Now, happy people in this sense ought to rate high on hedonism and life satisfaction scales. People disposed to feel good longer and more often, and feel bad shorter and less, or to feel good in some way even when feeling bad in others, will on average feel better. And people who on average feel better will likely say they do. But the symptoms of the condition shouldn’t be confused for condition itself.
Now, I don’t think it’s all about pattens of emotional inflation and deflation. There’s also a matter of “default tone”—how you feel when there’s nothing special going on, when the surface of your emotional seas are glassy.
Note that all sorts of combinations of emotional inflation-deflation patterns and default tone are hedonically equivalent. But all of them aren’t happiness. I think happiness has something to do with a relatively smooth hedonic flow. A fairly negative default tone with frequent, huge, euphoric positive upswings and slow deflation back to default may register more total hedons than a mildly positive default tone with mild upswings and mild downswings.
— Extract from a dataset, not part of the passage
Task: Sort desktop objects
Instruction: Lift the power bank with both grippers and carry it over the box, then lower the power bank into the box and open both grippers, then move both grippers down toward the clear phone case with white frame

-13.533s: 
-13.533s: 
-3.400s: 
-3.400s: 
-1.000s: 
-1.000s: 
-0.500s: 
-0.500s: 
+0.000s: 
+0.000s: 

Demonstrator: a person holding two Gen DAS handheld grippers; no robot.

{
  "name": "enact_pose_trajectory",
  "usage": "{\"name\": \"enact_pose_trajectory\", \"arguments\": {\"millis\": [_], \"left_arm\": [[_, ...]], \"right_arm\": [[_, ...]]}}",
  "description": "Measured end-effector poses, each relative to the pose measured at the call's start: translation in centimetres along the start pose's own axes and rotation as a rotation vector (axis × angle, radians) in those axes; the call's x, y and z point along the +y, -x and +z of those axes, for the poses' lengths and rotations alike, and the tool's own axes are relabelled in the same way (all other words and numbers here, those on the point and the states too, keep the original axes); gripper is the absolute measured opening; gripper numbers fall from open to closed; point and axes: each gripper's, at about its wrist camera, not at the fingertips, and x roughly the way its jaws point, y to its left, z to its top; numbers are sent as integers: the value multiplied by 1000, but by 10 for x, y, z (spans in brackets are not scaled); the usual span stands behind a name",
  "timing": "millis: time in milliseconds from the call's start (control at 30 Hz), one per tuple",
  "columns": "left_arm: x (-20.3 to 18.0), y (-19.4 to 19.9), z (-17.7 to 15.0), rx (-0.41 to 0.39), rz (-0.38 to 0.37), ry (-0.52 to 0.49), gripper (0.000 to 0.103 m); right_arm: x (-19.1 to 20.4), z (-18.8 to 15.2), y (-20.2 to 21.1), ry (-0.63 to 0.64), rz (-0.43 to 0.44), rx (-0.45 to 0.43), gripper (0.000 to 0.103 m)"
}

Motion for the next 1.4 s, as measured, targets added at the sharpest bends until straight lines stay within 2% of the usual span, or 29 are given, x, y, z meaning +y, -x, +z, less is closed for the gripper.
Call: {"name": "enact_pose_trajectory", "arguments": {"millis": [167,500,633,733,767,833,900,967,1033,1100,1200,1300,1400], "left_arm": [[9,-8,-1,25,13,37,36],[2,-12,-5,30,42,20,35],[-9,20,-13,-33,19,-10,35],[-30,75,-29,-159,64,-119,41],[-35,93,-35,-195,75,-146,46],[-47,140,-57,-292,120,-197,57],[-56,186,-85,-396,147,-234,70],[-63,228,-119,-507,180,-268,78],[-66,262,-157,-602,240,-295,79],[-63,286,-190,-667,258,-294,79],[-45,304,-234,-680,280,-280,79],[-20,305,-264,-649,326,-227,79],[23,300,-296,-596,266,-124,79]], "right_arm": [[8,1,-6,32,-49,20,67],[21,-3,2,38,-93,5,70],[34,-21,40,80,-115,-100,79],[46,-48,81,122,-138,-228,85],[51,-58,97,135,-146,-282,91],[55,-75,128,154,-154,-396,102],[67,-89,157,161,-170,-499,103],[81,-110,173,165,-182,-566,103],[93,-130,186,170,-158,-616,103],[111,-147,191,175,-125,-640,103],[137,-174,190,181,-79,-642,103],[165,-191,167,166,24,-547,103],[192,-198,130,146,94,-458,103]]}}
But the first well might be a case of bipolar disorder and require serious professional medical attention. That’s not happiness, no matter how huge the hedonic payoff of the upswing. My sense is that a lot of Westeners resist the ideals of Buddhism because we think it takes hedonic smoothing too far. Buddhism asks you to trade almost all hedonic volatility for a better default tone.
Actually, happiness-as-condition framework explains a couple different things you might get out of a serious practice of Eastern mindfulness, and why it has bigger returns for some than others. If you have a good default tone, but suffer from frequent or large negative spikes—you’re quick to anger, easily frustrated, often indignant, etc.—a practice of mindfulness that simply leaves you at the default tone more of the time will be big improvement. This is the kind of person who says, “Meditation saved my marriage!” However, if you’ve got good default tone, mild, or quickly deflating downswings, and big or slowly deflating upswings, then a practice of mindfulness will mostly be taking the tops off good experiences. Why do that, as long as you’re not manic?
I think Americans who worry about oversmoothing may find mindfulness more useful in controlling rates of deflation than controlling the distance of peaks from the baseline. In my very limited experience, this is what I like about it. You can willfully distance yourself from negative emotions, and deflate back to default tone faster, or engage mindfully with positive emotions, and deflate more slowly. If that pattern became a habit, part of your ongoing emotional condition, you’d be happier person.
The other main reason you might not like either a smoothing strategy (inflation volume strategy) or a deflation rate strategy is that you are accustomed to deploying negative emotions to control other people, ala Griffiths’ Machiavellian emotions theory. Emotions aren’t just appraisals (immediate internal reports on how well you’re doing relative to your goals, values, etc.), they’re strategic tools for manipulating other people—for exacting commitment, compliance, concessions, regret, solidarity, affection, etc., etc. If your emotional social management strategy relies heavily on anger, sulking, disdain, guilt-tripping, etc., then a therapeutic practice that shortens the intensity or duration of negative emotions may leave you feeling out of control and socially vulnerable. So some of the people who have most to gain hedonically from mindfulness training may have the most to lose in terms of their strategy for social control.